Senti, have you any sense why, despite all the subtle and positive signals from the company since May 10th, we haven’t seen a buy in from a big fish? It’s hard to imagine that no one of consequence has connected the dots. We had that run up in the autumn of 2020 and then a spike ahead of the May presentation and then…nothing.
Are we that below the radar and anonymous? Are the likes of Credit Suisse no longer interested/weary/risk averse?
I’m entirely certain of the outcome but profoundly confused at the market response. Haalp!

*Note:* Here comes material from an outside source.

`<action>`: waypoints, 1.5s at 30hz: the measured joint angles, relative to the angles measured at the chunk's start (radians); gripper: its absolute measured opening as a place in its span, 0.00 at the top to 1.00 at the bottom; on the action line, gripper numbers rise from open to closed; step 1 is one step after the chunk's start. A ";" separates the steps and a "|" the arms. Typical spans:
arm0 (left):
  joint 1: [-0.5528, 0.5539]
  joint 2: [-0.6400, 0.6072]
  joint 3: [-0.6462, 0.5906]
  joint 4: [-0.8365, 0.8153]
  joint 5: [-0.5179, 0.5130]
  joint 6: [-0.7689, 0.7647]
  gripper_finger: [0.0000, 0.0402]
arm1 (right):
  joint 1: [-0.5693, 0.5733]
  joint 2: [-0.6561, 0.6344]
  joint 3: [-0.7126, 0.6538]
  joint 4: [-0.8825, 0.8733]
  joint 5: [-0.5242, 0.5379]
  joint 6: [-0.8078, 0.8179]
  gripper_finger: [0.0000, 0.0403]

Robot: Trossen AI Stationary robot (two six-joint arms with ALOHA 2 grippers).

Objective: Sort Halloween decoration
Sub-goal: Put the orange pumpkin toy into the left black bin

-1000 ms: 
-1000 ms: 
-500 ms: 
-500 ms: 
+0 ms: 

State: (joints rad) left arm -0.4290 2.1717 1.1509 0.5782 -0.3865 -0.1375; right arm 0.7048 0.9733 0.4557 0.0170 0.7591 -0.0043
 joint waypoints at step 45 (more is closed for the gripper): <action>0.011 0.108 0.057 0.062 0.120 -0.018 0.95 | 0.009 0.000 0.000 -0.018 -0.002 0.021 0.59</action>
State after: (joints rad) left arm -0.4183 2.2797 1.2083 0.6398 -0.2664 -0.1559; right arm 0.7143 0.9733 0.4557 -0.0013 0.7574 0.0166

I would like to add to your point by suggesting that any company that incorporates the word 'cure' into their name without substantiation is to be treated with suspicion.
How dare they.
Imagine yourself to be a newly diagnosed patient, and your doctor says "There is this new treatment available from a company called NovoCure." Wouldn't your ears prick up at that?
It's beyond cynical. Marketing-led arrogance masquerading as science. I haven't the wit or data to dismiss it outright but it's always smelled bad to me.

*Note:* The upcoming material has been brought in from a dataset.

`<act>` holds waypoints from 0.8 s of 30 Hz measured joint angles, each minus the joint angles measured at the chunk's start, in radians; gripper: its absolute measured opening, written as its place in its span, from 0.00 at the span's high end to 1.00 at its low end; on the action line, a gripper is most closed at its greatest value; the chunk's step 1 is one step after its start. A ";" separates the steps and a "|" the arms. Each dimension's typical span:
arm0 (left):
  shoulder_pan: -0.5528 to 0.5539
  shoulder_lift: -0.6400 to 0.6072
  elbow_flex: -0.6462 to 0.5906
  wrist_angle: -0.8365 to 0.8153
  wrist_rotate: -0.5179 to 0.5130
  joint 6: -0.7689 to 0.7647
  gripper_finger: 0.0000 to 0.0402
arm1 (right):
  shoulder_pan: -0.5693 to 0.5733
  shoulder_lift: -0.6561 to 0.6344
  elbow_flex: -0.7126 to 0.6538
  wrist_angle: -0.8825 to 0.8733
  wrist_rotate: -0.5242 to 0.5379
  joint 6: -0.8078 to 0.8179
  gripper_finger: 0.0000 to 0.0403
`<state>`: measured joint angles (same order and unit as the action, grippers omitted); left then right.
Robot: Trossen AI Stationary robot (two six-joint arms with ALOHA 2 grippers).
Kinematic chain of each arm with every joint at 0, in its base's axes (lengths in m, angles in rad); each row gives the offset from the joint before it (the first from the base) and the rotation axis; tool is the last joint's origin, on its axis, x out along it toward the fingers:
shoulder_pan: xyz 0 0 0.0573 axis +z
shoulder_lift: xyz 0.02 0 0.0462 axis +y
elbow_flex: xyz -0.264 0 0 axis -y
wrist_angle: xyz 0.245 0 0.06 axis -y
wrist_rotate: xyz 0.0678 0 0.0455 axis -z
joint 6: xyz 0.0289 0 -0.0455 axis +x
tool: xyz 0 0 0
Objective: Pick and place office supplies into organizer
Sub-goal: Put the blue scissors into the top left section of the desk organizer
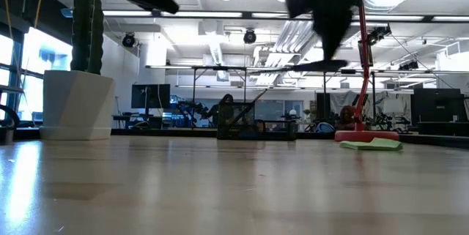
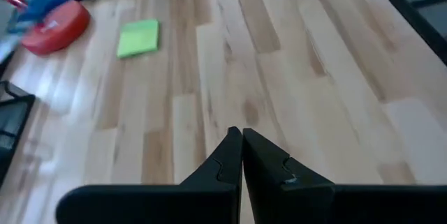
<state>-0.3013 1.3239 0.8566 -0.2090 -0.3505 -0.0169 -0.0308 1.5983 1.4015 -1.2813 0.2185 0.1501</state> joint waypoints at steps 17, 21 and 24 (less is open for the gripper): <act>-0.106 0.005 -0.001 -0.117 -0.115 -0.101 0.99 | -0.431 0.490 0.721 -0.218 -0.361 -0.151 0.96; -0.105 0.005 -0.001 -0.117 -0.119 -0.103 0.99 | -0.470 0.581 0.873 -0.292 -0.391 -0.156 0.96; -0.105 0.005 -0.001 -0.131 -0.183 -0.102 0.99 | -0.486 0.609 0.923 -0.293 -0.420 -0.163 0.96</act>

Pictures of happy bald people, peaceful as Hindu cows, wearing hats over their $21,000 per month devices on their heads. Not good.
Thank you, Flipper. To your mind, does this mean the 80 Day clock starts ticking once we hear of the application being accepted? My view is that they won't PR (and therefore we won't hear about), submission, but that they will PR the acceptance.
The NYAS presentation stated clearly that the enrollment halt was for financial reasons. It's page seven of the DCVAX.pdf.
I imagine you're now pathologically allergic to any kind of speculation, but I wondered your thoughts on this:
It sounds like the company will be in a position to announce the acceptance of the MHRA application around the same time that this class-C financing might be ready to talk about (ie. before the Journal Article comes out).
My question is if you think that might be enough to ignite a wider interest? Would it depend on who the partners are? Is a PR on the Bloomberg stating 'MHRA Accepts, Big Fish Takes a Stake' the kind of thing people in your profession notice?
This is my sixth August with this company and I learned to save my pennies for the inevitable lows during this month of holiday. Would they risk such news dropping when no one is paying attention? It is silly season after all.